Harvested at the Peeve Farm

Erik, you sank their battleship

Erik at No Pasaran has absolutely crushed the "No WMD in Iraq" argument so many ninnies on the left have been blathering since late 2002. It astounds me that otherwise intelligent and logical people can be so dense as to believe Saddam wouldn't have the smarts, time and wherewithall to ditch, move, or otherwise dispose of any WMD or WMD production capacity in the four months that passed between Bush saying "let's go get Saddam" and it actually happening. The only victory he could hope for is to make us look bad in the eyes of the world, and it appears he got that done.

Think of how long it takes you to find your keys in your own house sometimes. Now imagine giving someone four months to hide them in your house or yard. How long would it take to prove they weren't there, and never had been? That's what we're up against. I'll say (and steal) it again, absence of evidence is not evidence of absence (thanks to William Safire for the quote). Read the whole thing, and there's much more on the topic if you're interested. Google it up.

More antisemitism at American Universities

From Pejmanesque, a story in the New York Sun about an underground film made at Columbia University. The first few paragraphs:

"At a history class, a professor mockingly tells a female Jewish student she cannot possibly have ancestral ties to Israel because her eyes are green.

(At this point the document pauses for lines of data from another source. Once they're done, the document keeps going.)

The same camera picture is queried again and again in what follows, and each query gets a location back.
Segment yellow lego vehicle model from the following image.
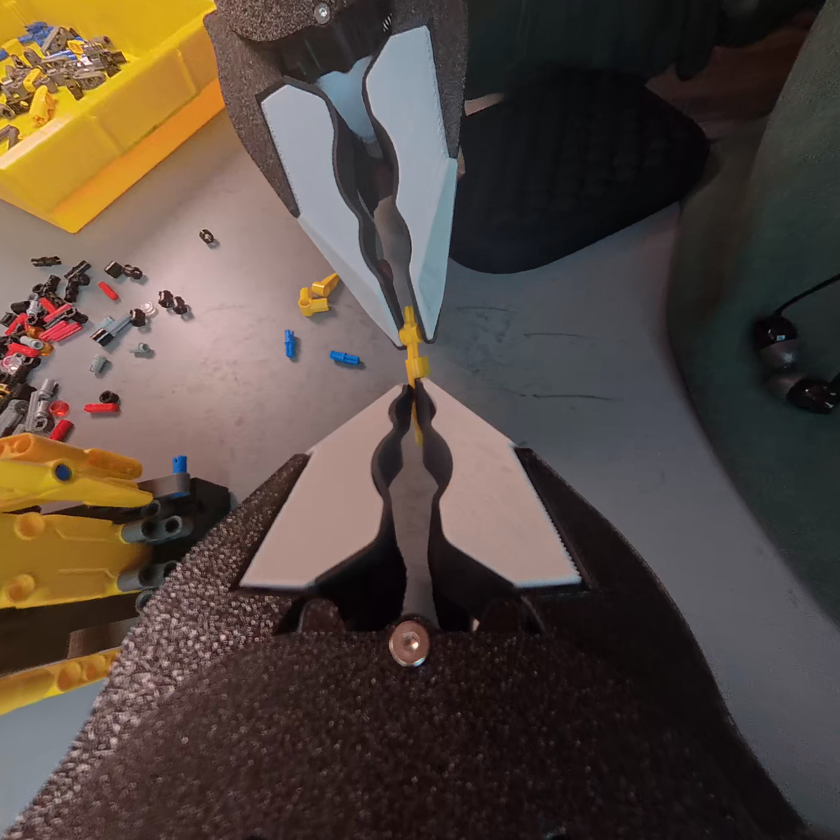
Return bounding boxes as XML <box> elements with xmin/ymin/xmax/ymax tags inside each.
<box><xmin>0</xmin><ymin>432</ymin><xmax>235</xmax><ymax>718</ymax></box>

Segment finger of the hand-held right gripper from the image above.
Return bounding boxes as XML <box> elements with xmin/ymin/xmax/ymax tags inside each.
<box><xmin>259</xmin><ymin>82</ymin><xmax>405</xmax><ymax>336</ymax></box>
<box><xmin>364</xmin><ymin>28</ymin><xmax>460</xmax><ymax>345</ymax></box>

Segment person's black pants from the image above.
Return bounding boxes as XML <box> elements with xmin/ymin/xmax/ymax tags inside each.
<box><xmin>449</xmin><ymin>62</ymin><xmax>711</xmax><ymax>275</ymax></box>

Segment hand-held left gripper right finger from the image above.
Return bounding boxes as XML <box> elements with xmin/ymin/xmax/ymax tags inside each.
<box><xmin>413</xmin><ymin>379</ymin><xmax>585</xmax><ymax>629</ymax></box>

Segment black wired earphones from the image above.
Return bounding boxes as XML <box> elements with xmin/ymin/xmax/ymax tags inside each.
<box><xmin>750</xmin><ymin>274</ymin><xmax>840</xmax><ymax>416</ymax></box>

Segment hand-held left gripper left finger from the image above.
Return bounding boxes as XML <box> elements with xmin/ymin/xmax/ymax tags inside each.
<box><xmin>238</xmin><ymin>383</ymin><xmax>410</xmax><ymax>632</ymax></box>

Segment yellow plastic bin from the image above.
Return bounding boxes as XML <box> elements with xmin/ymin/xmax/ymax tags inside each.
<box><xmin>0</xmin><ymin>0</ymin><xmax>228</xmax><ymax>235</ymax></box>

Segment scattered small lego pieces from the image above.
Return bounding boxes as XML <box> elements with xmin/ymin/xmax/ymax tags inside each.
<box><xmin>0</xmin><ymin>252</ymin><xmax>193</xmax><ymax>442</ymax></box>

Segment mixed lego piece heap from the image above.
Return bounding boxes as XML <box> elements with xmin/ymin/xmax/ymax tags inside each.
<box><xmin>0</xmin><ymin>20</ymin><xmax>130</xmax><ymax>151</ymax></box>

"During a lecture, a professor of Arab politics refuses to answer a question from an Israeli student and military veteran but instead asks the student, 'How many Palestinians have you killed?'

"At a student meeting on the topic of divestment from Israel, a Jewish student is singled out as responsible for death of Palestinian Arabs.

"Those scenes are described by current and former students interviewed for an underground documentary that is causing a frisson of concern to ripple through the Morningside Heights campus of Columbia University, where the incidents took place."

Some readers may remember Columbia professor Nicholas DeGenova's speech to 3,000 students and faculty in 2003, when he said:

"Peace is not patriotic. Peace is subversive, because peace anticipates a very different world than the one in which we live--a world where the U.S. would have no place."

And later:

"The only true heroes are those who find ways that help defeat the U.S. military. I personally would like to see a million Mogadishus."

And then:

""If we really [believe] that this war is criminal ... then we have to believe in the victory of the Iraqi people and the defeat of the U.S. war machine."

And at another rally:

"The heritage of the victims of the Holocaust belongs to the Palestinian people. The state of Israel has no claim to the heritage of the Holocaust."

I never really understood the "milllion Mogadishus" statement, since that would mean 20 million American soldiers dead versus a billion of the bad guys, but the point of my post here is that this is what goes on at our institutions of higher learning. And you're paying for it whether you like it or not. Hit the title of this post and read all of it.

Then again, Noam Chomsky said, "in the West anti-Semitism scarcely exists now," so I must be imagining all this.